__YOUR TASK__: Copy every line from the records below that holds the word "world".

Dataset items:
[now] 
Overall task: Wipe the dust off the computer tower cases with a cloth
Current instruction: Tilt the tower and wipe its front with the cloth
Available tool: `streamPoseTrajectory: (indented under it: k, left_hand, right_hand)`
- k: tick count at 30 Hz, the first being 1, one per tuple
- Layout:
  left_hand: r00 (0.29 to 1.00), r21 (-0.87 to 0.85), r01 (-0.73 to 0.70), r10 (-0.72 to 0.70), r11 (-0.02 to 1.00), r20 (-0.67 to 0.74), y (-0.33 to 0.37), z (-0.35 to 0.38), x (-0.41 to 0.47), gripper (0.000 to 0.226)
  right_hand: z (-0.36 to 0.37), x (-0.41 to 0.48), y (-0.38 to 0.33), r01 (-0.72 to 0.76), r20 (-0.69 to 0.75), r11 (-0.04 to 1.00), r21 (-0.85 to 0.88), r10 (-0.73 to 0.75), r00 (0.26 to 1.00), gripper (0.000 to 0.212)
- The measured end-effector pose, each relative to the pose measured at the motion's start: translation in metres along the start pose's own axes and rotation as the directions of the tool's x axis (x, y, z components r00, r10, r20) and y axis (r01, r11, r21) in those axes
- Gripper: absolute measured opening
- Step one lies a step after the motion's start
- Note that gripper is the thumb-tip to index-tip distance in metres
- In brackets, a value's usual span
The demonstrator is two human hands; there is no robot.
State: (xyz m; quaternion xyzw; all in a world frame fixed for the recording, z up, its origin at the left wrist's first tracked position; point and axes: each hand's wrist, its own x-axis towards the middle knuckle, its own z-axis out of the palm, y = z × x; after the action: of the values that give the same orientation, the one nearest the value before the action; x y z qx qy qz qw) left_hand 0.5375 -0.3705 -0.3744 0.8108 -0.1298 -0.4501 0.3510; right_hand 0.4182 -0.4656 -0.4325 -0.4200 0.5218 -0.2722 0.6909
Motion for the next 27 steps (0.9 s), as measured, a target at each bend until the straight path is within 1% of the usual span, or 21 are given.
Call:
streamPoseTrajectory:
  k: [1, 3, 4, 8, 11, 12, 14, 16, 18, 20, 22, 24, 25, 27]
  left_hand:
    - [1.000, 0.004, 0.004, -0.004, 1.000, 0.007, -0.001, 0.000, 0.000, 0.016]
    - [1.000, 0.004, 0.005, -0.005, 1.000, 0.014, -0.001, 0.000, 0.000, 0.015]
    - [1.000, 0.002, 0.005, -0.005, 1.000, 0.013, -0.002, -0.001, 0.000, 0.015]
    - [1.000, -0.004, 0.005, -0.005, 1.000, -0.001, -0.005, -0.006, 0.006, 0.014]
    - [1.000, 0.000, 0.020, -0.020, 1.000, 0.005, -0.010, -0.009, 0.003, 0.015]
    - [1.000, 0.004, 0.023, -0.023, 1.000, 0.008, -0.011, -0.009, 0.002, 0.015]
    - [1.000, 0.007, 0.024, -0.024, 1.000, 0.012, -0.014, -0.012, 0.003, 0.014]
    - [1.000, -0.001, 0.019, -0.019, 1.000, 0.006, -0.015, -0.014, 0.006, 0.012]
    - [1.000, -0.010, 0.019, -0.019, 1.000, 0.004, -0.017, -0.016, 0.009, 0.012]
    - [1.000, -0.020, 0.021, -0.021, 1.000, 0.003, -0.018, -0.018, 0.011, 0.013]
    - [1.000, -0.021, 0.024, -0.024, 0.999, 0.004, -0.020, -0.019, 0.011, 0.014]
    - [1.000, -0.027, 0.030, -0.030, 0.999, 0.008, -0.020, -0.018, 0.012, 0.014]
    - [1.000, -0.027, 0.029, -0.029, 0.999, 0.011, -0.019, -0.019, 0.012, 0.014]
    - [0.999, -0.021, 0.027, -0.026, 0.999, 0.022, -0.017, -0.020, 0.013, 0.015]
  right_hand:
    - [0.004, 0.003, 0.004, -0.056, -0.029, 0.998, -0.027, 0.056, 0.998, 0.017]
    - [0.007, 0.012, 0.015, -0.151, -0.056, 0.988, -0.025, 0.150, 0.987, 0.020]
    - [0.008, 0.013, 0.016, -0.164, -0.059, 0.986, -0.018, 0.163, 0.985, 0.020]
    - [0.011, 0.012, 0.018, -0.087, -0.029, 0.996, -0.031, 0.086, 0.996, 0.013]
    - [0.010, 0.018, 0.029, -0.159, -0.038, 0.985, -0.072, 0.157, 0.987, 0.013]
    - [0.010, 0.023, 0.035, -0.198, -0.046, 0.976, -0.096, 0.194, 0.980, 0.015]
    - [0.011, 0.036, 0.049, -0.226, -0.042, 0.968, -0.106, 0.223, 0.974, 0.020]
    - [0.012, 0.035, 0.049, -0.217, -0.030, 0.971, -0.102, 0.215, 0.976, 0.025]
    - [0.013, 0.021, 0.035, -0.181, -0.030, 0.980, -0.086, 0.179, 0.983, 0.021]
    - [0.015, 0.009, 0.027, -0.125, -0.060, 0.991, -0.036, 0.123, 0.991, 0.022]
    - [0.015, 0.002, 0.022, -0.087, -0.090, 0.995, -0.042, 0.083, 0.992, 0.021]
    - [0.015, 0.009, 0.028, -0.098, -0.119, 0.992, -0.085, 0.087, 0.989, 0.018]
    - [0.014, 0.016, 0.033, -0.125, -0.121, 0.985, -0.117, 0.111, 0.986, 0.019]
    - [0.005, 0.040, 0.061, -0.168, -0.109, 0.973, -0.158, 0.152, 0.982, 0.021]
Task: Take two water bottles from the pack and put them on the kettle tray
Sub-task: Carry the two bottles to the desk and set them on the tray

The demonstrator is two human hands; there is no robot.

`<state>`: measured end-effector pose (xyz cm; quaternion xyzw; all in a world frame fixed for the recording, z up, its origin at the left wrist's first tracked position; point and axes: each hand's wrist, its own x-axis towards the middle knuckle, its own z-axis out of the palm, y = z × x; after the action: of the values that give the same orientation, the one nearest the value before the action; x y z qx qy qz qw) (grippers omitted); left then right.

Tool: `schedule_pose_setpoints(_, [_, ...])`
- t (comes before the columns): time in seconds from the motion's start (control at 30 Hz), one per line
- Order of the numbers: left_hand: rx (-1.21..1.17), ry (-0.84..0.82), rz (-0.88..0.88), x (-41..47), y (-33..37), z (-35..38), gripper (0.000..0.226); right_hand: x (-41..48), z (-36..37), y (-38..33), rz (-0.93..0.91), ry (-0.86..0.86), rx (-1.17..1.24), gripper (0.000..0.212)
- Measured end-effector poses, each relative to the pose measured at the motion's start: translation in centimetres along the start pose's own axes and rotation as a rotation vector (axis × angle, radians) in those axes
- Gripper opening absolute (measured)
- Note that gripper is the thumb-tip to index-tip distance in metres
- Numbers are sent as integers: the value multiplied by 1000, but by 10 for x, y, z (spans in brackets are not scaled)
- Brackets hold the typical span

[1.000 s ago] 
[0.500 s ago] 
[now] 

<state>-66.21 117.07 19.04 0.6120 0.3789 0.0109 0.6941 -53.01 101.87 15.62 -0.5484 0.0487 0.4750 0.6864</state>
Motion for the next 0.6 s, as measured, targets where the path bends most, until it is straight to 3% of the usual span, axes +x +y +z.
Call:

__EXERCISE RESPONSE__:
State: (xyz m; quaternion xyzw; all in a world frame fixed for the recording, z up, its origin at the left wrist's first tracked position; point and axes: each hand's wrist, its own x-axis towards the middle knuckle, its own z-axis out of the palm, y = z × x; after the action: of the values that give the same orientation, the one nearest the value before the action; x y z qx qy qz qw) left_hand 0.5375 -0.3705 -0.3744 0.8108 -0.1298 -0.4501 0.3510; right_hand 0.4182 -0.4656 -0.4325 -0.4200 0.5218 -0.2722 0.6909
`<state>`: measured end-effector pose (xyz cm; quaternion xyzw; all in a world frame fixed for the recording, z up, its origin at the left wrist's first tracked position; point and axes: each hand's wrist, its own x-axis towards the middle knuckle, its own z-axis out of the palm, y = z × x; after the action: of the values that give the same orientation, the one nearest the value before the action; x y z qx qy qz qw) (grippers omitted); left then right.

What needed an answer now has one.